[Modern Atheism under its forms of Pantheism, Materialism, Secularism, Development, and Natural Laws by James Buchanan]@TWC D-Link bookModern Atheism under its forms of Pantheism, Materialism, Secularism, Development, and Natural Laws CHAPTER IX 38/119
In the last resort, he takes refuge in the plea of _ignorance_.
His only answer is, "I do not know, I am not in the secrets of Nature." But how does his extension of Paley's argument justify the position which he now assumes? Or how can it invalidate the admissions which he had previously made? That extension of the argument, even were it supposed to be legitimate, amounts simply to this, that a designer must be an organized being, and, as such, must have had a cause.

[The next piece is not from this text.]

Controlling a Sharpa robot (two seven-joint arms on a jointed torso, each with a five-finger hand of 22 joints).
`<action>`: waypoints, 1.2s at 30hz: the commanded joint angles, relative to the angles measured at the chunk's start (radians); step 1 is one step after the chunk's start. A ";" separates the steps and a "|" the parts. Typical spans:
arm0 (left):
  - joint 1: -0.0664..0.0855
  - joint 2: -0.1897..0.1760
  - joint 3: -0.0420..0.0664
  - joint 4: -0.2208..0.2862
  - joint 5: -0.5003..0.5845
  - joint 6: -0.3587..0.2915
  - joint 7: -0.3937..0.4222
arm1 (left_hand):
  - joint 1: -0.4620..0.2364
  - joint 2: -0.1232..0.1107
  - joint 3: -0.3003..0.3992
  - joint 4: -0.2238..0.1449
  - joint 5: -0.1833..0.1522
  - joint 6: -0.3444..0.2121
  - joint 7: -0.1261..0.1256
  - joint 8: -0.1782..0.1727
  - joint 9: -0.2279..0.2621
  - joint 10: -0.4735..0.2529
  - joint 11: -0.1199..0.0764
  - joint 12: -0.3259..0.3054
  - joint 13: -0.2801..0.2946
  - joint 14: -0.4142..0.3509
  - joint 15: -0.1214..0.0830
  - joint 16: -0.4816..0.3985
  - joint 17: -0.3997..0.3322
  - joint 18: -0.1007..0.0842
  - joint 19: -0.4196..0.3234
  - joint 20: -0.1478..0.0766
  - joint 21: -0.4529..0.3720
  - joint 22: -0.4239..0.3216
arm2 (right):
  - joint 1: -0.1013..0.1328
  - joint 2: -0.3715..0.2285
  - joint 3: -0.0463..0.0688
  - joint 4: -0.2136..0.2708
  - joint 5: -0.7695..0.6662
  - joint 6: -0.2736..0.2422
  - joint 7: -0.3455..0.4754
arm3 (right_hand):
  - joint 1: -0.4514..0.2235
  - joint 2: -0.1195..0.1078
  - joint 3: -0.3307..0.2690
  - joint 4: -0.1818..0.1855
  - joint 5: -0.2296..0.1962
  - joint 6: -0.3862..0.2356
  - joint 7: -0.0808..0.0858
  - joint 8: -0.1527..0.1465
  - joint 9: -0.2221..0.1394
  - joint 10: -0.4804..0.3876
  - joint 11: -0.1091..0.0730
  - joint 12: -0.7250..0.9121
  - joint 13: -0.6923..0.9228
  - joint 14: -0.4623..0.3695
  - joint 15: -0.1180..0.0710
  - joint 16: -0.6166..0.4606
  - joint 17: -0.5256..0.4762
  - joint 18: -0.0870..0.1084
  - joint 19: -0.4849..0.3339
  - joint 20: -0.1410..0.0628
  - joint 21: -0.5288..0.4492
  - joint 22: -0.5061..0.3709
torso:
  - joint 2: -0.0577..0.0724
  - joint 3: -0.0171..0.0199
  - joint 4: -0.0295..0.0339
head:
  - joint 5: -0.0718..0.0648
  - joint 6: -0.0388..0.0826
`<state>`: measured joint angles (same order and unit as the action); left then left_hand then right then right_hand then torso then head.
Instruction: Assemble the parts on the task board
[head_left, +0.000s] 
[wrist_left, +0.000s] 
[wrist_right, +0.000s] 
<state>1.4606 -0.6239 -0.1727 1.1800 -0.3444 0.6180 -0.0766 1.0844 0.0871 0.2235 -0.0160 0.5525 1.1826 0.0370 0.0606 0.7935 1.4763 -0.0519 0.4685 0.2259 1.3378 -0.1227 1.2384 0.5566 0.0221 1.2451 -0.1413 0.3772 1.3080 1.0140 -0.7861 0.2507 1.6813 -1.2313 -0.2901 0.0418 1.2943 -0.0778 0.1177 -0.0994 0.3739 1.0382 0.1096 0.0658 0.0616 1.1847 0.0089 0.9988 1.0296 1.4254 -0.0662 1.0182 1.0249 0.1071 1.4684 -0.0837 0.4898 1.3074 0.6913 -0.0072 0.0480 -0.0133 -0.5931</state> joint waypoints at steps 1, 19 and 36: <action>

But what analogy suggests, or what law of reason requires, an _infinite series_ of such causes? And what is there in this extension of the argument that should exclude the idea of a First Cause? It is thought, indeed, that by connecting intelligence with organization, we may succeed at least in excluding His infinity, His omnipresence, and other attributes which are ascribed to the Most High: but the main stress of the argument rests not on the fact of organization, but on the supposed necessity of _an endless series_ of contrivers to account for the existence of any one intelligent being, whether organized or not is of little moment.
Now, this is a mere assumption, an assumption entirely destitute of proof, an assumption which is not necessarily involved even in the proposed extension of the analogy: for all that the analogy, however extended, can possibly require is a cause adequate to the production of designing minds, and that cause may be a self-existent, underived, and eternal Being.
Let the analogy be extended ever so far, it must reach a point at which we are compelled, by the fundamental law of _causality_, to rise to a self-existent Being, exempt from all conditions of time, space, and causality.